At the request of a board member who does not consider global warming settled science, however, the board altered the standards prior to their final adoption to cast doubt on the existence of global warming and the role of human activity in changing the planet's climate.

This is how the earlier excerpt was altered:

Ask questions to clarify evidence of the factors that have caused the rise and fall in global temperatures over the past century.

But on Wednesday, the board reversed itself once again, returning to the original, unedited standards and reopening them to public comment. The new West Virginia science standards will take effect in the state during the 2016-17 academic year. A final vote to adopt the standards is slated for March. 

The vast majority of climate scientists say their research concludes that human activity is causing changes to the climate, as do the vast majority of published, peer-reviewed studies on the matter. The public, however, is less united on the issue, and West Virginia's fight over climate education parallels a battle being fought across the country.

The Next Generation Science Standards were released in 2013 and developed with input from 26 states and support from organizations such as the National Science Teachers Association and the American Meteorological Society.

Thirteen states and the District of Columbia have so far adopted the standards, but there has been fierce opposition in states such as Oklahoma, South Carolina, and Wyoming, where legislators have sought to ban the academic framework. National political groups such as Heartland Institute contend that academic standards that teach climate change as settled science "impose alarmist global warming ideas on children."
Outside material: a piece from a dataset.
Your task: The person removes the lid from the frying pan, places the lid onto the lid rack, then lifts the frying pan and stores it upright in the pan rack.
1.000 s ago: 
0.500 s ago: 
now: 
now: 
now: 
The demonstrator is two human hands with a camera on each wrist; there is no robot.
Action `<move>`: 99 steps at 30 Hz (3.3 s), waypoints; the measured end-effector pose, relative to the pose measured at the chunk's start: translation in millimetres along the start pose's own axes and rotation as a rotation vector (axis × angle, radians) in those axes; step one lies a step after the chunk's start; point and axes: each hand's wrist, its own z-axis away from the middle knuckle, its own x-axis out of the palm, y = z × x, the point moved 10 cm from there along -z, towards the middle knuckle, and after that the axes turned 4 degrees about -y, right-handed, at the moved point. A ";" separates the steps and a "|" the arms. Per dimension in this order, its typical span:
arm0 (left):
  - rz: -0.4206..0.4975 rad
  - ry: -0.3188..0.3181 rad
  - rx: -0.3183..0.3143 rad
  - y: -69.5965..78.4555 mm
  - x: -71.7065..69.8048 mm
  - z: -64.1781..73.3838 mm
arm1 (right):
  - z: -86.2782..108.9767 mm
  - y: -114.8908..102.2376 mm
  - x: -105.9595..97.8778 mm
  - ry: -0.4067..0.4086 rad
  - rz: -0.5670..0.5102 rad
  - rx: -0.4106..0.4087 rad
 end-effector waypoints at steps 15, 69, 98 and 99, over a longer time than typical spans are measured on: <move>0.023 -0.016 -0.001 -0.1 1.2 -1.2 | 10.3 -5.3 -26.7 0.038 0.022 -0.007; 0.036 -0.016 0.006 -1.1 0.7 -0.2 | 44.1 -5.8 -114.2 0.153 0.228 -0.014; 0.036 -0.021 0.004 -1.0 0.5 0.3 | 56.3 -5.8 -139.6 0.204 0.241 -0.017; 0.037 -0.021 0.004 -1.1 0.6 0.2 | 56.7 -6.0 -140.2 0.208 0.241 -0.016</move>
Last March, the Wyoming Legislature moved to block adoption of the standards in the state amid controversy over the climate content. The Legislature is now debating whether to roll back that ban.

At West Virginia's Board of Education meeting Wednesday, activists on both sides of the education debate pleaded their case.

The West Virginia Science Teachers Association criticized the changes made to the standards, saying that the board had not notified the association prior to making the edits. "Science was compromised by these modifications to the standards," Libby Strong, the association president, said in a statement. Climate Parents, an organization dedicated to ensuring that the scientific consensus on climate change is taught in schools, also called for the changes to be stripped from the final standards. The group delivered a petition signed by more than 3,500 individuals, including concerned parents, to the board at its meeting on Wednesday asking for corrections to the academic framework.

Marc Morano, a former staffer for the Senate Environment and Public Works Committee and a prominent climate-change skeptic, was on hand to argue that the altered standards should be kept in place.

"I'm here to applaud the West Virginia changes ... these changes are basically fostering an open debate and they are against indoctrination to tell kids that there is no debate and you cannot dissent," Morano said.

According to The Charleston Gazette, changes to the standards that cast doubt on global warming were made at the request of board member Wade Linger after he said he does not see man-made climate change as a "forgone conclusion."

Below are examples of the original language and language that was altered following Linger's objection.

Here is an original passage from the ninth-grade standard:

Analyze geoscience data and the results from global climate models to make an evidence-based forecast of the current rate of global or regional climate change and associated future impacts to Earth systems.

Here is the altered version that will now be withdrawn:

Analyze geoscience data and the predictions made by computer climate models to assess their creditability [sic] for predicting future impacts on the Earth System.

Here is another passage from the original standards:

Debate climate changes as it [sic] relates to greenhouse gases, human changes in atmospheric concentrations of greenhouse gases, and relevant laws and treaties.

Here is how that passage was altered, a version that will now be withdrawn:

Debate climate changes as it relates to natural forces such as Milankovitch cycles, greenhouse gases, human changes in atmospheric concentrations of greenhouse gases, and relevant laws and treaties.